In the race for coronavirus vaccine, Moderna is in the top three along with Pfizer and AstraZeneca. Moderna has sought approval in the EU and the USA, followed by Pfizer. These authorizations for issuance have yet to be reviewed by higher authorities, but Moderna France CEO is confident.
Stéphane Bancel sums results up: “People who have been vaccinated with our vaccine know that there is a 94% chance that Covid-19 will have zero symptoms if infected. 6% with symptoms of illness are mild.” He goes on: “Few people have experienced severe cases of Covid, resulting in hospitalization, intensive care, and, in the worst case, death.” As to the question to know if the vaccine will prevent the transmission of the virus, he honestly answers: “we don’t have any data”.
Moderna vaccine tests are performed on monkeys, “after vaccination, a very high dose of the virus is given to the nose” and it end up in very speaking results. “On the first day there is almost no virus in the nose and on the fourth day there is no virus at all. […] I think the same is likely to happen to humans, but the data, I can’t say for sure.”
As for the duration of Moderna vaccine immunity, the vaccine is effective at least for three months. “all participants, including the elderly, have very slightly reduced antibody levels” Bancel confirms.
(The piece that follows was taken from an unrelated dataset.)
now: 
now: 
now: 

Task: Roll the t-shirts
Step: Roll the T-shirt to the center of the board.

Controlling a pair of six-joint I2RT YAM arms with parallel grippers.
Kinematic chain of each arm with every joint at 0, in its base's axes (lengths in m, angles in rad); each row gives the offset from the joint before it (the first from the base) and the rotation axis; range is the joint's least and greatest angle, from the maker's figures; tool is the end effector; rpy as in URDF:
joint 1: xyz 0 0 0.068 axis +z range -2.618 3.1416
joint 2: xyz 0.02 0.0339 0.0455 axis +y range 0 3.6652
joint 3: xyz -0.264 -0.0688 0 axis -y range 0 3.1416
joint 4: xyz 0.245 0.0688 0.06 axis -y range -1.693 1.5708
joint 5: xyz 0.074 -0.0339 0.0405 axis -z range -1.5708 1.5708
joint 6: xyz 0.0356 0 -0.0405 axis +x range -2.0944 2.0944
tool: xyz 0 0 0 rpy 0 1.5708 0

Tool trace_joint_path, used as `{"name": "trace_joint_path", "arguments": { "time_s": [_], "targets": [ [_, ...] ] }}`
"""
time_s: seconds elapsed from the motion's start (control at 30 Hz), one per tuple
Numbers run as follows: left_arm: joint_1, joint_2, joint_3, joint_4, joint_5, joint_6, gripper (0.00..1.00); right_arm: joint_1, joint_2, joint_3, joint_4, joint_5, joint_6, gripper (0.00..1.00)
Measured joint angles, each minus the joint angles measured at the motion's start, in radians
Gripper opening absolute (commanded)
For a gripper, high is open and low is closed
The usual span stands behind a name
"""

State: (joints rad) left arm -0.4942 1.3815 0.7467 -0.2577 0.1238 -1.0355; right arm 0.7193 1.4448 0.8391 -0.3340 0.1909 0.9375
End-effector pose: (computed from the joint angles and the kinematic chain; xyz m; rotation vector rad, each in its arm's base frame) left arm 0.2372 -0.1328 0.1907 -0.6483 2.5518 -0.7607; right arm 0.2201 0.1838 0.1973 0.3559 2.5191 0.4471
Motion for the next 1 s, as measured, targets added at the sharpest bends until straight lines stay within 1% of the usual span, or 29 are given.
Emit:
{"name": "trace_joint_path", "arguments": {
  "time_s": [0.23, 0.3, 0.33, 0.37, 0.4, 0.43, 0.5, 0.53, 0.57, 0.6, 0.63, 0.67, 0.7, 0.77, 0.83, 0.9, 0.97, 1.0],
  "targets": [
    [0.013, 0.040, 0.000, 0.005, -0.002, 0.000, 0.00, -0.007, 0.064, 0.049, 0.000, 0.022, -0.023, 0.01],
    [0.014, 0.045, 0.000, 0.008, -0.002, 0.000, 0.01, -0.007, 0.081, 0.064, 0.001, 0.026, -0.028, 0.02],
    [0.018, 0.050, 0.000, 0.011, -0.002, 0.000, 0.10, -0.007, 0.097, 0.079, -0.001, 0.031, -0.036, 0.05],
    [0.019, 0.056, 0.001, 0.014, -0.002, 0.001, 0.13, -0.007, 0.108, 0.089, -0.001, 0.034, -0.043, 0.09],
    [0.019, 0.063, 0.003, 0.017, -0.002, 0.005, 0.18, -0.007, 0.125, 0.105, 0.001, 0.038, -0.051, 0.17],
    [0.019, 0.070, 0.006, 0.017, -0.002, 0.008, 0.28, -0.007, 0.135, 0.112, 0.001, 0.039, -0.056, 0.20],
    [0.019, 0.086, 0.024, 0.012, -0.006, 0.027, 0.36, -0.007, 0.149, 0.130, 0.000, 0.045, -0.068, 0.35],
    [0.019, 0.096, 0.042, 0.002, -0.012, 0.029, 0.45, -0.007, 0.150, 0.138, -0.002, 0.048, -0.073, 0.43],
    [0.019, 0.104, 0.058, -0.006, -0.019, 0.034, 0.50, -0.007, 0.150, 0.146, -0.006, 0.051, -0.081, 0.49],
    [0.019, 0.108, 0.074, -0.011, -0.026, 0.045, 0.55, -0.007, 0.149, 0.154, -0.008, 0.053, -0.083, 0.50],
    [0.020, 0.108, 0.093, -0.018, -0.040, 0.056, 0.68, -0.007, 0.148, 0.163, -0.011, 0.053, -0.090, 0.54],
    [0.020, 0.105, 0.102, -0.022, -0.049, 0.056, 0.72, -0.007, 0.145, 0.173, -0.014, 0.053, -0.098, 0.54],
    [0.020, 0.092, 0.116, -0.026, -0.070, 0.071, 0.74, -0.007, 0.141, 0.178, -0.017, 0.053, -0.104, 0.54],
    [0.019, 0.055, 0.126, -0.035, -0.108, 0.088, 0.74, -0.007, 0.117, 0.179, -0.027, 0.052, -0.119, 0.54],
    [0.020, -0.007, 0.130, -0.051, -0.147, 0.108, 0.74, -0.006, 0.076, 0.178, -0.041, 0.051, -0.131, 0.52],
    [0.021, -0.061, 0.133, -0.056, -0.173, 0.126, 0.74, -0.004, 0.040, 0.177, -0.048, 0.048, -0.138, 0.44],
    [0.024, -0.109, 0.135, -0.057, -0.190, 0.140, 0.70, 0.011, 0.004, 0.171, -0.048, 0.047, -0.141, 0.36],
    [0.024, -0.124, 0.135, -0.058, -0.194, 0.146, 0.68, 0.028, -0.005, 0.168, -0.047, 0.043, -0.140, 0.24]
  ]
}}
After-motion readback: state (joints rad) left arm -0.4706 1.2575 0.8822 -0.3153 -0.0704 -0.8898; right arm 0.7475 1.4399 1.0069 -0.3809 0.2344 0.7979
Yet, these results are to be taken with a bit of a distance and one shall wait for the phase 4 of the tests, on the long-term basis. Moderna CEO adds that booster shots will be surely required with a different rate depending on the age range: “It’s hard to say that young people are two or five years old, but I think they can draw for a few years … older people may need to boost more often. Once a year or once every two years.”
He says the vaccine file is in the hand of the authorities and he is ready to “answer questions 24 hours a day, 7 days a week”. With the phase 3 and 30,000 people, Moderna vaccine shows countless data to manage, but the primary results are encouraging. The French National Institute for Health and Medical Research (INSERM) has announced that the vaccine will be mostly tested on people aged 70+, to know if it effectively protects elderly people.
Europe has secured 80 million doses of Moderna vaccine, including an option on 80 million extra doses.